WORK REQUIRED: Where the records appear below, transcribe them exactly, leaving none out.

DATA FOR ANALYSIS:
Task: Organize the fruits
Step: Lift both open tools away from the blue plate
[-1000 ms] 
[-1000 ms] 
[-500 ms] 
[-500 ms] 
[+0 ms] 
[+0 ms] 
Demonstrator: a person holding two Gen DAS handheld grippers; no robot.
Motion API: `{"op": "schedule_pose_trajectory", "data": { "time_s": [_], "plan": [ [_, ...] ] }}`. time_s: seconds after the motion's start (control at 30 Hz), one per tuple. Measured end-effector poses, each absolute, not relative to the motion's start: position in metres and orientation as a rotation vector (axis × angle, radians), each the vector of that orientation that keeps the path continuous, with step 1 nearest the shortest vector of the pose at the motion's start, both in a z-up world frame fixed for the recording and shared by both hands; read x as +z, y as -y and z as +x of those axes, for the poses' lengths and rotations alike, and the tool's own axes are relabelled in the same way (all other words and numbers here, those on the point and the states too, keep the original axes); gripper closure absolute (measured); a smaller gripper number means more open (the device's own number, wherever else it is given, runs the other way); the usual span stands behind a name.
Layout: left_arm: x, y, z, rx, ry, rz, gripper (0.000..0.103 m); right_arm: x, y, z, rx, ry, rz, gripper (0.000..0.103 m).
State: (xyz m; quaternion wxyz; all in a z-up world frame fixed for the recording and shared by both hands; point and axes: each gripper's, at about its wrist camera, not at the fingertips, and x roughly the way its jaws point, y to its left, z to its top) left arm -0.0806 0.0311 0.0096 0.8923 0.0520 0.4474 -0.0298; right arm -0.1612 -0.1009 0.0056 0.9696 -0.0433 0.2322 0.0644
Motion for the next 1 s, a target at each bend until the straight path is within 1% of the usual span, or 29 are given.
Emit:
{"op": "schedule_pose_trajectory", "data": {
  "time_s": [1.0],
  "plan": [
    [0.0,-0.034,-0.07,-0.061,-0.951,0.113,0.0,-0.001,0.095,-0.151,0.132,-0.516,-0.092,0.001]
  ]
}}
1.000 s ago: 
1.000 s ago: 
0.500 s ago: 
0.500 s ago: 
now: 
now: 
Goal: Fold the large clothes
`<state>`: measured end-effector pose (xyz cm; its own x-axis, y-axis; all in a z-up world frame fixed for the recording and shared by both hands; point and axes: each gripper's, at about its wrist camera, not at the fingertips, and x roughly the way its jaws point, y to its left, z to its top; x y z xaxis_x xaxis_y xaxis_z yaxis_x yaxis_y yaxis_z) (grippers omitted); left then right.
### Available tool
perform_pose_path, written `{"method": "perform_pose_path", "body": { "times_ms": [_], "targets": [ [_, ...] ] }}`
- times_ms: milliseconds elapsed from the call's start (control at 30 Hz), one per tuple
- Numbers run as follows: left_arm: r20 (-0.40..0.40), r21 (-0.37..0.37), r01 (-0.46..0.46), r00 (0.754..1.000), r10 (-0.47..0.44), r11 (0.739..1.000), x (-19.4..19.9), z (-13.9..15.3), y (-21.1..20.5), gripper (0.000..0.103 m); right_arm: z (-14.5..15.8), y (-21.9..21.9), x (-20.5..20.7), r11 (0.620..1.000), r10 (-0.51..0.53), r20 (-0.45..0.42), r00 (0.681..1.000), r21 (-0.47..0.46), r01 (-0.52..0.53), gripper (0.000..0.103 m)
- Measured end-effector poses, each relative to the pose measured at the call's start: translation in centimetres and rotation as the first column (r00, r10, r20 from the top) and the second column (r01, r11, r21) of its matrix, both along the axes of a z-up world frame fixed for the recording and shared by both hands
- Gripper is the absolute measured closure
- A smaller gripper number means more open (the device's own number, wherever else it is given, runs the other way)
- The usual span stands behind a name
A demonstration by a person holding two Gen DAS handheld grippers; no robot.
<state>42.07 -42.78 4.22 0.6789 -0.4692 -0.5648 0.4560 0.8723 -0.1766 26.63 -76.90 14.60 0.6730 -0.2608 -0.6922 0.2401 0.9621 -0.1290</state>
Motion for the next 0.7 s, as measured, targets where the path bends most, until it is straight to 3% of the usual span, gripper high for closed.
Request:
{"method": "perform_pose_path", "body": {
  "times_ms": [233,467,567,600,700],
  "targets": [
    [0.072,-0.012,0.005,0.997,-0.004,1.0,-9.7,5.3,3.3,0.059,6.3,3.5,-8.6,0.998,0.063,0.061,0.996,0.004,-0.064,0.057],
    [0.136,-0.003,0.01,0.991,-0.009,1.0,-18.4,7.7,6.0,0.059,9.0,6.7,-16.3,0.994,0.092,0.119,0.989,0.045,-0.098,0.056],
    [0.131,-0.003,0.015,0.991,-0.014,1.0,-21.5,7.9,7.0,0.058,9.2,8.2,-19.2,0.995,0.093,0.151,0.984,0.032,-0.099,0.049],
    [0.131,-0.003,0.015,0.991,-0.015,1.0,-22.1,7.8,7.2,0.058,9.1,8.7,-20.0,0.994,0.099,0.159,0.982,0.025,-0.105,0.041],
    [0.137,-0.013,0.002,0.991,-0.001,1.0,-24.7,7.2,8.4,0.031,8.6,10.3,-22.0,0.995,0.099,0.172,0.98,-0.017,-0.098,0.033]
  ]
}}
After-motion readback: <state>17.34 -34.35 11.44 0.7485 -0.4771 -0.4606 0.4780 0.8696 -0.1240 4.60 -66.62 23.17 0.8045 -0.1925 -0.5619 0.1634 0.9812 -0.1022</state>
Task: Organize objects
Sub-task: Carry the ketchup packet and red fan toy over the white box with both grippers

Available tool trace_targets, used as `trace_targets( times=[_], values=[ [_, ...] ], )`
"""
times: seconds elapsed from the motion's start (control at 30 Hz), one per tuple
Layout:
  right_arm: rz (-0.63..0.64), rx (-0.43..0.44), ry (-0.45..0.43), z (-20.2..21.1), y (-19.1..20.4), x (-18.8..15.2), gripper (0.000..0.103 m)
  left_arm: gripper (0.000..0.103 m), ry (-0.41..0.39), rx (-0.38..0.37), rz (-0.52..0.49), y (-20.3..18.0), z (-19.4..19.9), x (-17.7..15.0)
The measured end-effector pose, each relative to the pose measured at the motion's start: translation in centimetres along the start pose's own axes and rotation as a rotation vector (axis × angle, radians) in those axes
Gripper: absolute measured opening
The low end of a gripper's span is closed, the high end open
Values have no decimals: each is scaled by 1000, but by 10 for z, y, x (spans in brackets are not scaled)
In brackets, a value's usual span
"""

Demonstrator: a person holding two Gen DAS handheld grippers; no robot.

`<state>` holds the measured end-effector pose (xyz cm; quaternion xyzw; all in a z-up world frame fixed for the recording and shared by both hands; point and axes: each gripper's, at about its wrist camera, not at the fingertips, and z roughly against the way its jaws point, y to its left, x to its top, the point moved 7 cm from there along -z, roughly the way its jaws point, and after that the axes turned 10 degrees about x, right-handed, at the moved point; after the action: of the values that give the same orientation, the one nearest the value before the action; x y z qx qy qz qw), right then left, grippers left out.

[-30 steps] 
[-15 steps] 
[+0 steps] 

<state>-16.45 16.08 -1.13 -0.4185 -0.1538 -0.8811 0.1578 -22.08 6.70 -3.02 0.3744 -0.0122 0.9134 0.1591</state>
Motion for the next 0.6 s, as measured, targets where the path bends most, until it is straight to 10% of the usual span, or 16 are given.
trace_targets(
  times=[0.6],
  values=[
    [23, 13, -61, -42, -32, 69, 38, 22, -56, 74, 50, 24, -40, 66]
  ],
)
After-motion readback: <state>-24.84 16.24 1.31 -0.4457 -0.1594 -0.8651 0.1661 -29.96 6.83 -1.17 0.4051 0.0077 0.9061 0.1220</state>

ANSWER FOR THIS EXERCISE:
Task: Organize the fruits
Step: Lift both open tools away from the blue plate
[-1000 ms] 
[-1000 ms] 
[-500 ms] 
[-500 ms] 
[+0 ms] 
[+0 ms] 
Demonstrator: a person holding two Gen DAS handheld grippers; no robot.
Motion API: `{"op": "schedule_pose_trajectory", "data": { "time_s": [_], "plan": [ [_, ...] ] }}`. time_s: seconds after the motion's start (control at 30 Hz), one per tuple. Measured end-effector poses, each absolute, not relative to the motion's start: position in metres and orientation as a rotation vector (axis × angle, radians), each the vector of that orientation that keeps the path continuous, with step 1 nearest the shortest vector of the pose at the motion's start, both in a z-up world frame fixed for the recording and shared by both hands; read x as +z, y as -y and z as +x of those axes, for the poses' lengths and rotations alike, and the tool's own axes are relabelled in the same way (all other words and numbers here, those on the point and the states too, keep the original axes); gripper closure absolute (measured); a smaller gripper number means more open (the device's own number, wherever else it is given, runs the other way); the usual span stands behind a name.
Layout: left_arm: x, y, z, rx, ry, rz, gripper (0.000..0.103 m); right_arm: x, y, z, rx, ry, rz, gripper (0.000..0.103 m).
State: (xyz m; quaternion wxyz; all in a z-up world frame fixed for the recording and shared by both hands; point and axes: each gripper's, at about its wrist camera, not at the fingertips, and x roughly the way its jaws point, y to its left, z to its top) left arm -0.0806 0.0311 0.0096 0.8923 0.0520 0.4474 -0.0298; right arm -0.1612 -0.1009 0.0056 0.9696 -0.0433 0.2322 0.0644
Motion for the next 1 s, a target at each bend until the straight path is within 1% of the usual span, or 29 are given.
Emit:
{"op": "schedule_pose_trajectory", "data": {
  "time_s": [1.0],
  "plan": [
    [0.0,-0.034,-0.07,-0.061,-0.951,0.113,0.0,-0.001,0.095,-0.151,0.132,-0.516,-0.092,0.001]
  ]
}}
1.000 s ago: 
1.000 s ago: 
0.500 s ago: 
0.500 s ago: 
now: 
now: 
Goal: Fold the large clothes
`<state>`: measured end-effector pose (xyz cm; its own x-axis, y-axis; all in a z-up world frame fixed for the recording and shared by both hands; point and axes: each gripper's, at about its wrist camera, not at the fingertips, and x roughly the way its jaws point, y to its left, z to its top; x y z xaxis_x xaxis_y xaxis_z yaxis_x yaxis_y yaxis_z) (grippers omitted); left then right.
### Available tool
perform_pose_path, written `{"method": "perform_pose_path", "body": { "times_ms": [_], "targets": [ [_, ...] ] }}`
- times_ms: milliseconds elapsed from the call's start (control at 30 Hz), one per tuple
- Numbers run as follows: left_arm: r20 (-0.40..0.40), r21 (-0.37..0.37), r01 (-0.46..0.46), r00 (0.754..1.000), r10 (-0.47..0.44), r11 (0.739..1.000), x (-19.4..19.9), z (-13.9..15.3), y (-21.1..20.5), gripper (0.000..0.103 m); right_arm: z (-14.5..15.8), y (-21.9..21.9), x (-20.5..20.7), r11 (0.620..1.000), r10 (-0.51..0.53), r20 (-0.45..0.42), r00 (0.681..1.000), r21 (-0.47..0.46), r01 (-0.52..0.53), gripper (0.000..0.103 m)
- Measured end-effector poses, each relative to the pose measured at the call's start: translation in centimetres and rotation as the first column (r00, r10, r20 from the top) and the second column (r01, r11, r21) of its matrix, both along the axes of a z-up world frame fixed for the recording and shared by both hands
- Gripper is the absolute measured closure
- A smaller gripper number means more open (the device's own number, wherever else it is given, runs the other way)
- The usual span stands behind a name
A demonstration by a person holding two Gen DAS handheld grippers; no robot.
<state>42.07 -42.78 4.22 0.6789 -0.4692 -0.5648 0.4560 0.8723 -0.1766 26.63 -76.90 14.60 0.6730 -0.2608 -0.6922 0.2401 0.9621 -0.1290</state>
Motion for the next 0.7 s, as measured, targets where the path bends most, until it is straight to 3% of the usual span, gripper high for closed.
Request:
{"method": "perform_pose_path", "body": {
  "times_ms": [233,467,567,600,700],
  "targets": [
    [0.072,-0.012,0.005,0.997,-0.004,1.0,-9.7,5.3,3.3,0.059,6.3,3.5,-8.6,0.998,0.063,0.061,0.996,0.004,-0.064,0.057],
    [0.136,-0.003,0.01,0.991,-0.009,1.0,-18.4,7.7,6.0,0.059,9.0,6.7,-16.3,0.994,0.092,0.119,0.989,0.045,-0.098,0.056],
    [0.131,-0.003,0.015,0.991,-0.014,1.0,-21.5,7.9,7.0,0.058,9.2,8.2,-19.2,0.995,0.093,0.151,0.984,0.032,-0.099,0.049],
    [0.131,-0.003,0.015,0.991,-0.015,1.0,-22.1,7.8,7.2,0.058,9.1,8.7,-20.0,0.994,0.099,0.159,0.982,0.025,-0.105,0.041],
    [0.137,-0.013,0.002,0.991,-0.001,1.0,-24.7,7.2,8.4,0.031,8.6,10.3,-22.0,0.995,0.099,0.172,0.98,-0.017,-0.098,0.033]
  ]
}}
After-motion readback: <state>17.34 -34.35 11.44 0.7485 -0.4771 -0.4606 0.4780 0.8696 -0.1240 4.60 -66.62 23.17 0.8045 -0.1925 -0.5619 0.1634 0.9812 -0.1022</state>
Task: Organize objects
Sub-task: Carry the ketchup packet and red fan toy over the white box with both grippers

Available tool trace_targets, used as `trace_targets( times=[_], values=[ [_, ...] ], )`
"""
times: seconds elapsed from the motion's start (control at 30 Hz), one per tuple
Layout:
  right_arm: rz (-0.63..0.64), rx (-0.43..0.44), ry (-0.45..0.43), z (-20.2..21.1), y (-19.1..20.4), x (-18.8..15.2), gripper (0.000..0.103 m)
  left_arm: gripper (0.000..0.103 m), ry (-0.41..0.39), rx (-0.38..0.37), rz (-0.52..0.49), y (-20.3..18.0), z (-19.4..19.9), x (-17.7..15.0)
The measured end-effector pose, each relative to the pose measured at the motion's start: translation in centimetres along the start pose's own axes and rotation as a rotation vector (axis × angle, radians) in those axes
Gripper: absolute measured opening
The low end of a gripper's span is closed, the high end open
Values have no decimals: each is scaled by 1000, but by 10 for z, y, x (spans in brackets are not scaled)
In brackets, a value's usual span
"""

Demonstrator: a person holding two Gen DAS handheld grippers; no robot.

`<state>` holds the measured end-effector pose (xyz cm; quaternion xyzw; all in a z-up world frame fixed for the recording and shared by both hands; point and axes: each gripper's, at about its wrist camera, not at the fingertips, and z roughly against the way its jaws point, y to its left, x to its top, the point moved 7 cm from there along -z, roughly the way its jaws point, and after that the axes turned 10 degrees about x, right-handed, at the moved point; after the action: of the values that give the same orientation, the one nearest the value before the action; x y z qx qy qz qw), right then left, grippers left out.

[-30 steps] 
[-15 steps] 
[+0 steps] 

<state>-16.45 16.08 -1.13 -0.4185 -0.1538 -0.8811 0.1578 -22.08 6.70 -3.02 0.3744 -0.0122 0.9134 0.1591</state>
Motion for the next 0.6 s, as measured, targets where the path bends most, until it is straight to 10% of the usual span, or 16 are given.
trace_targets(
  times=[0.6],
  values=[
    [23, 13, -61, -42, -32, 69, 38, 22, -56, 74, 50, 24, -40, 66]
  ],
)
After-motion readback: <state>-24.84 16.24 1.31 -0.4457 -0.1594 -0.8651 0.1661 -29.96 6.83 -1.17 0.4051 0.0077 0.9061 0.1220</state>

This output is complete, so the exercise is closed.